Problem to work on
The answer is the set of lines that include "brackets", copied from the data below.

Data extracts
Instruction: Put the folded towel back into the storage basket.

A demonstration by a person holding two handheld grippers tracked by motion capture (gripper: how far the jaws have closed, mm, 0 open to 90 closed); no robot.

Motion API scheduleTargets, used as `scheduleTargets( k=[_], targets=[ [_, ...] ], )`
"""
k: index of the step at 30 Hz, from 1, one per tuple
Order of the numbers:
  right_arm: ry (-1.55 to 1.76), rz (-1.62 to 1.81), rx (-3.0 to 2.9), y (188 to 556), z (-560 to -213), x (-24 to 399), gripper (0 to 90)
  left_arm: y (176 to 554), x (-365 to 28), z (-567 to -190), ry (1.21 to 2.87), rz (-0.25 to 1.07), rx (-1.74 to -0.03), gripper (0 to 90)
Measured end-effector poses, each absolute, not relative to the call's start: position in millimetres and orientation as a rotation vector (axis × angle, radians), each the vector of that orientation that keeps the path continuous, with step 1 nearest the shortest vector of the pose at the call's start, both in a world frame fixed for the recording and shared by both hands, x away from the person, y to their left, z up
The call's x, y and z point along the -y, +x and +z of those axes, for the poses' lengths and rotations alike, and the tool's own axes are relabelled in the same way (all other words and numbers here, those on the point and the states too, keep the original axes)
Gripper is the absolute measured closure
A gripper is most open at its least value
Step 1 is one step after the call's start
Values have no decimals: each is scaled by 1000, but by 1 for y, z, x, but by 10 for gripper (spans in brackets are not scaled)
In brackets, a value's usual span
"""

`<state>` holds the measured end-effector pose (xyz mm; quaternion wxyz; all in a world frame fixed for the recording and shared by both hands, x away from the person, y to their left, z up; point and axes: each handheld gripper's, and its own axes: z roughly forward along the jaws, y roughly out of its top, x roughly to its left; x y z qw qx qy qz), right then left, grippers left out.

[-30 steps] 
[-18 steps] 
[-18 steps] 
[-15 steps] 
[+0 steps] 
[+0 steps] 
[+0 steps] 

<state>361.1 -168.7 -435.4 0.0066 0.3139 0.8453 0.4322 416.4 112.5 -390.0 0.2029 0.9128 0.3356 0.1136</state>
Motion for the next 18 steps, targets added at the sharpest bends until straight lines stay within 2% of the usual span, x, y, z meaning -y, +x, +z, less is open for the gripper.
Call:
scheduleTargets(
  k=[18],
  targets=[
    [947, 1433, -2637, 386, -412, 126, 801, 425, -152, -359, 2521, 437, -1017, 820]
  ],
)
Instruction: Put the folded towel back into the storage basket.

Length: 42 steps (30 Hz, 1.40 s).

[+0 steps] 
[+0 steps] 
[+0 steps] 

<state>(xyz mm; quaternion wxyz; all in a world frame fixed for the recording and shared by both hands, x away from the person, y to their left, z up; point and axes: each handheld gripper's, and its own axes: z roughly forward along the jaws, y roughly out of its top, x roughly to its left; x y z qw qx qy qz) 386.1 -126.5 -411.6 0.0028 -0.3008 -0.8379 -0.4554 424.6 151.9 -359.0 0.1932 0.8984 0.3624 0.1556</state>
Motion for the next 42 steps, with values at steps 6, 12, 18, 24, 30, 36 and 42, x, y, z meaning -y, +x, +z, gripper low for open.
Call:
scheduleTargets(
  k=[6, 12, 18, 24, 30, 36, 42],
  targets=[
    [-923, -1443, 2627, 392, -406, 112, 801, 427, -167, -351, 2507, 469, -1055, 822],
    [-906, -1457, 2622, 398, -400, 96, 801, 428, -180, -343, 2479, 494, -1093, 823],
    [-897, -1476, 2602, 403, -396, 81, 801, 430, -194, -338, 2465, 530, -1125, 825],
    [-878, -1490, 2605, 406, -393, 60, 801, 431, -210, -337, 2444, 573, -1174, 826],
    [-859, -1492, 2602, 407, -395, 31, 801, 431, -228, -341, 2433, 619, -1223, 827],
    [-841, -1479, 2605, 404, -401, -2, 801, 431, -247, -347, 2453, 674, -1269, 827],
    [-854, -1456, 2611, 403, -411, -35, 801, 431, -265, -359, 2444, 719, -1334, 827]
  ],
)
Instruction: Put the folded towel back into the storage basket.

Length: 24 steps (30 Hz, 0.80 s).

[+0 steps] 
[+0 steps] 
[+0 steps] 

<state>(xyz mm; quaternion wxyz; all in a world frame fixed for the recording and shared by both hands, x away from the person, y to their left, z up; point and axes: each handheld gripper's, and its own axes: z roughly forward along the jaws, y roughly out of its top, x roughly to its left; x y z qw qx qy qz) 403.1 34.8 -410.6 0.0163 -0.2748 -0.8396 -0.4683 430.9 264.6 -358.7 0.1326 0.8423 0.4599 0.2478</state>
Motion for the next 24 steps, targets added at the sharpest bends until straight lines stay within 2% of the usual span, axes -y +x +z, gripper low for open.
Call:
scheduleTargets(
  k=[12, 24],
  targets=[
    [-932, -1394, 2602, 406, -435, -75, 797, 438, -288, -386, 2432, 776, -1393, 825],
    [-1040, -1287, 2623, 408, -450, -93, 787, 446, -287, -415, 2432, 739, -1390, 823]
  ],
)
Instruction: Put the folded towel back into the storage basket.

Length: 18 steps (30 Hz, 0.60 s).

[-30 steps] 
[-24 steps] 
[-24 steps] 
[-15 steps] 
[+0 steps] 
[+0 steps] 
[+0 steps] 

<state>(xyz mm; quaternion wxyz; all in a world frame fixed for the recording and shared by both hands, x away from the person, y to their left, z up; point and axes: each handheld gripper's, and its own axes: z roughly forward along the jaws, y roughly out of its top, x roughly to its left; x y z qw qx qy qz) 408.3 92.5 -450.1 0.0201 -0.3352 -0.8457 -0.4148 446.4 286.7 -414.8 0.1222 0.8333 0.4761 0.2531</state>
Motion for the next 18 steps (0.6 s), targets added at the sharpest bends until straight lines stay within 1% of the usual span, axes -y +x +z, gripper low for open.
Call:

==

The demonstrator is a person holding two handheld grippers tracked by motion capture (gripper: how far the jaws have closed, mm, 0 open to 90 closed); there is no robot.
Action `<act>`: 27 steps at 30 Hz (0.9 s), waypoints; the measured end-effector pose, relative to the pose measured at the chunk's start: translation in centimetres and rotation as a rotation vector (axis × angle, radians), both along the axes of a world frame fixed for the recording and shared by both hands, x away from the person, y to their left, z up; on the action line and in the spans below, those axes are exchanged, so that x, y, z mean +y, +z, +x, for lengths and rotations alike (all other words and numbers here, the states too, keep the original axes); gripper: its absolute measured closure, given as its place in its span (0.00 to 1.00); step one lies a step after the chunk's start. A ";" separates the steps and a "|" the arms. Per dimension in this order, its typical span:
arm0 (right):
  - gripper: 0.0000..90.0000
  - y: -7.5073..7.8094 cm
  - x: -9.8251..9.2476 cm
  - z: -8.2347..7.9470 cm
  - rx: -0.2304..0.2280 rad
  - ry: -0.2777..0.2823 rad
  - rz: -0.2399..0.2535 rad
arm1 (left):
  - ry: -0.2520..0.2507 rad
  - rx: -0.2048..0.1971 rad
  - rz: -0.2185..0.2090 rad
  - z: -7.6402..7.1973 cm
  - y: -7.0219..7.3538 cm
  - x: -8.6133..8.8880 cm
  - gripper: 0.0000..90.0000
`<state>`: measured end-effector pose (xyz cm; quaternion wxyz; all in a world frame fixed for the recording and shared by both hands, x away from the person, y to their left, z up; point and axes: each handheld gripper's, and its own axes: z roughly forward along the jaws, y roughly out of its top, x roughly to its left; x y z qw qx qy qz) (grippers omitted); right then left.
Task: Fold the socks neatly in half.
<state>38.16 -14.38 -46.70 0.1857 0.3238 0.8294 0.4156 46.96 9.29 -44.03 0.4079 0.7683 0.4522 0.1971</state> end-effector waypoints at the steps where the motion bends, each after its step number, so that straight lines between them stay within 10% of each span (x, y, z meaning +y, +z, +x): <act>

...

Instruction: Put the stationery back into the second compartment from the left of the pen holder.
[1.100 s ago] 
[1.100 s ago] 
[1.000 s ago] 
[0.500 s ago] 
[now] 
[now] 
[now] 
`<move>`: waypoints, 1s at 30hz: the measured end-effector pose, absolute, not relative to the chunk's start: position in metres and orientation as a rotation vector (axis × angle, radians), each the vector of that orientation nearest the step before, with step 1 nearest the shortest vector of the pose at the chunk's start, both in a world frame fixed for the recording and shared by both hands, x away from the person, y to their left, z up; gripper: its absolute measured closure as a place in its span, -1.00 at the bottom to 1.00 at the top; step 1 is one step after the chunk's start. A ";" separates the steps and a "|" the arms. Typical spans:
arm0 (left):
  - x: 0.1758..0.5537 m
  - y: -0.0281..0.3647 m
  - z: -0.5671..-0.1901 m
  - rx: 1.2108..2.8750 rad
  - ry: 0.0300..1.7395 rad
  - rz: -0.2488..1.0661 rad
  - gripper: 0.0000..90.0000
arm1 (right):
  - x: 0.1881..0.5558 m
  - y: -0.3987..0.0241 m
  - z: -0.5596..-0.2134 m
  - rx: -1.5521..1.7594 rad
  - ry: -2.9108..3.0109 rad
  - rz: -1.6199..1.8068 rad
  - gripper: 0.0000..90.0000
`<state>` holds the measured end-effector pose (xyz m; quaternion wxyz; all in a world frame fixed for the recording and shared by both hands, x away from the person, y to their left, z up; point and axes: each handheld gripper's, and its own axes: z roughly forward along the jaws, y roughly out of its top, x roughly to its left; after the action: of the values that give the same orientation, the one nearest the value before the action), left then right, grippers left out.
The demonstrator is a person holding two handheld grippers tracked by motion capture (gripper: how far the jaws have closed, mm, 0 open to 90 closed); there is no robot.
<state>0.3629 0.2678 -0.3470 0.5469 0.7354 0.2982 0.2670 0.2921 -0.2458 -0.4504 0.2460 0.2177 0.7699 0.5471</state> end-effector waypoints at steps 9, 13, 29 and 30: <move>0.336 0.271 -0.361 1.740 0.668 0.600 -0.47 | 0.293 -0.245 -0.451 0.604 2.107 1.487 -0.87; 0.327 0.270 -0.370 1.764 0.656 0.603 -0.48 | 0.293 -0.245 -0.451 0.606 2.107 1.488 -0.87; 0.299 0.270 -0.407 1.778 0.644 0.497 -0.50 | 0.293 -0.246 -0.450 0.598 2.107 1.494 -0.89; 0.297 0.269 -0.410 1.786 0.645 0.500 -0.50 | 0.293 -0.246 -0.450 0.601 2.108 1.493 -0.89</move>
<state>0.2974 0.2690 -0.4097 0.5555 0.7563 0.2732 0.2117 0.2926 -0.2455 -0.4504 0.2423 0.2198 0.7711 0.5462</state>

Exercise result
Values have no decimals: each is scaled by 1000, but by 1 for y, z, x, but by 10 for gripper (spans in brackets are not scaled)
In brackets, a value's usual span

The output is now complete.